12Donasi Sveriges Riksbank
Pada tahun 1968, bank sentral Swedia Sveriges Riksbank merayakan hari jadinya yang ke-300 dengan menyumbangkan sejumlah besar uang kepada Yayasan Nobel untuk digunakan dalam mendirikan hadiah guna menghormati Alfred Nobel.
13Hadiah Ilmu Ekonomi
Tahun berikutnya, Hadiah Sveriges Riksbank dalam Ilmu Ekonomi untuk mengenang Alfred Nobel diberikan untuk pertama kalinya. Akademi Ilmu Pengetahuan Kerajaan Swedia bertanggung jawab untuk memilih para peraih. Peraih pertama untuk Hadiah Ekonomi adalah Jan Tinbergen dan Ragnar Frisch. Dewan Yayasan Nobel memutuskan bahwa setelah penambahan ini, tidak akan ada lagi hadiah baru.
14Orang kedua yang menolak hadiah
Lê Đức Thọ, yang terpilih untuk Hadiah Perdamaian 1973 atas perannya dalam Perjanjian Damai Paris, menolak, dengan menyatakan bahwa tidak ada perdamaian yang nyata di Vietnam.
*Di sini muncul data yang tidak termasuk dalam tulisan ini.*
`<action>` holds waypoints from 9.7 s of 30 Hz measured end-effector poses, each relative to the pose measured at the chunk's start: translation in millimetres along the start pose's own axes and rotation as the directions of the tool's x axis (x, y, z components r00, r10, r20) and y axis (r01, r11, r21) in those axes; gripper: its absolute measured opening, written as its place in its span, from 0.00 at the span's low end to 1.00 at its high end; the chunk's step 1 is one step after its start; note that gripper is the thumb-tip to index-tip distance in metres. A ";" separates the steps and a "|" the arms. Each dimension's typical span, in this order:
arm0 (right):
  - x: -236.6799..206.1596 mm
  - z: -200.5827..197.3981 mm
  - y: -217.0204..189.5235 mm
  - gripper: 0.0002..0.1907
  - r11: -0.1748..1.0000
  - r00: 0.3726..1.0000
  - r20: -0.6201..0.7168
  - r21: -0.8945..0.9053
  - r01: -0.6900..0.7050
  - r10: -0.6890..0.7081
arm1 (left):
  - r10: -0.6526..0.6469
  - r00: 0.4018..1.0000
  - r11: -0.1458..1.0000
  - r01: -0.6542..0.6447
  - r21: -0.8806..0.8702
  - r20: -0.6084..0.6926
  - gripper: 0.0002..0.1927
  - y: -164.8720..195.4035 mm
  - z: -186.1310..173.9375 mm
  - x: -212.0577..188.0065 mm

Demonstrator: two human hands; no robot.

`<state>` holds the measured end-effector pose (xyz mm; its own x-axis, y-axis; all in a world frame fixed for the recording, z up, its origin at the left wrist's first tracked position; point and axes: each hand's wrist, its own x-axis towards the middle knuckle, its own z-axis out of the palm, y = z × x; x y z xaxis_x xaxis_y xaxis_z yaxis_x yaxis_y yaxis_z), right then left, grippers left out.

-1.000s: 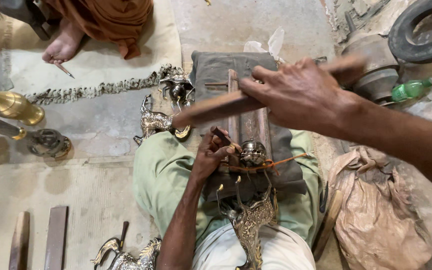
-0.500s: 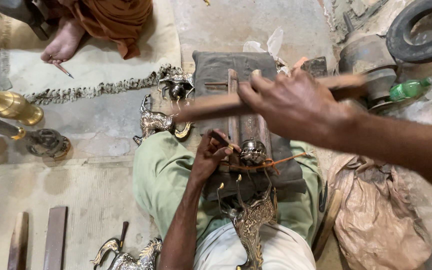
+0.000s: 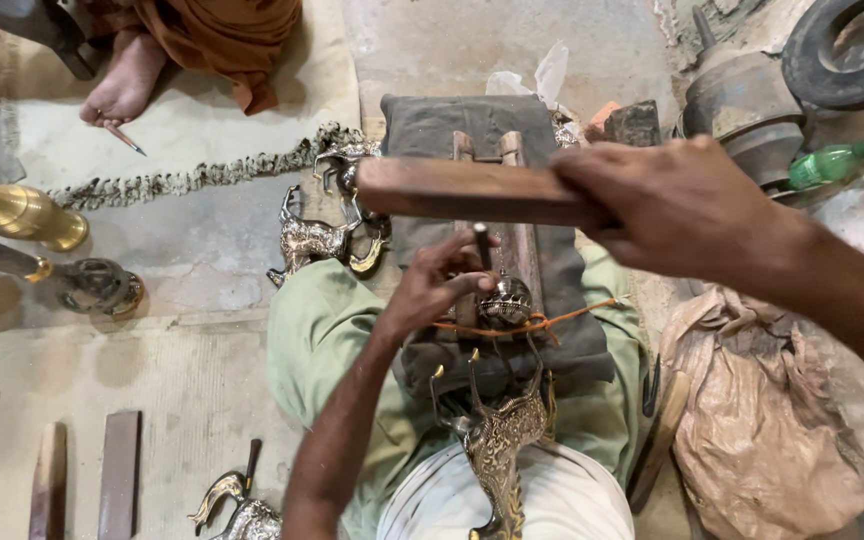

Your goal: The person sits on the floor with an ornate metal animal figurine resting on a cushioned pad on their lap. They hold a small punch against the figurine's surface and repeatedly strike it with a wooden mallet, repositioning the punch to work different spots, and briefly lift and turn the figurine near the end.

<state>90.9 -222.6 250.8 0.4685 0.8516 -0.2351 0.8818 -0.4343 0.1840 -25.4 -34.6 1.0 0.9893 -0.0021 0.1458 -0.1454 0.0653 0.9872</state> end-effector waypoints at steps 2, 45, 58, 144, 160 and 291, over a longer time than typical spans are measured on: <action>-8.9 14.0 13.9 0.28 0.989 0.989 -0.143 0.135 0.053 -0.033 | 0.024 0.998 0.987 -0.031 0.155 0.051 0.30 4.3 -6.9 8.2; -58.4 54.5 49.0 0.33 0.931 0.960 0.185 0.264 -0.252 0.208 | 0.032 0.973 0.993 -0.056 0.100 0.227 0.29 9.5 -20.0 8.2; -66.2 51.8 44.3 0.33 0.936 0.969 0.120 0.255 -0.242 0.218 | 0.093 0.955 0.982 -0.135 0.135 0.283 0.24 18.4 -21.5 14.5; -87.4 160.9 57.2 0.26 0.966 0.836 -0.486 0.096 -0.239 0.255 | 0.105 0.911 0.948 -0.213 0.238 0.398 0.24 63.3 -7.6 27.5; -96.8 183.5 53.5 0.25 0.782 0.766 -0.287 0.469 -0.411 0.575 | 0.049 0.879 0.949 -0.188 0.252 0.474 0.26 58.9 -6.5 40.2; -147.3 252.4 -7.8 0.33 0.341 0.706 0.003 0.874 -0.347 0.709 | -0.181 0.885 0.738 -0.166 0.654 0.429 0.22 107.9 45.4 50.1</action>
<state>28.8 -418.8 43.2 0.9556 0.2921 -0.0384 0.1862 -0.6999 -0.6895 7.9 -73.0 117.8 0.8969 -0.4416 -0.0216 -0.2794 -0.6039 0.7465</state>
15Nilai Yayasan tahun 2007
Sejak tahun 1980-an, investasi Yayasan menjadi lebih menguntungkan dan per 31 Desember 2007, aset yang dikendalikan oleh Yayasan Nobel berjumlah 3,628 miliar krona Swedia (sekitar US$560 juta).
16Peraih termuda
Orang termuda yang pernah menerima Hadiah Nobel adalah Malala Yousafzai; pada usia 17 tahun, menerima Hadiah Nobel Perdamaian (2014).
17Peraih tertua
Orang tertua yang pernah menerima Hadiah Nobel adalah John B. Goodenough; pada usia 97 tahun, menerima Hadiah Nobel Kimia (2019).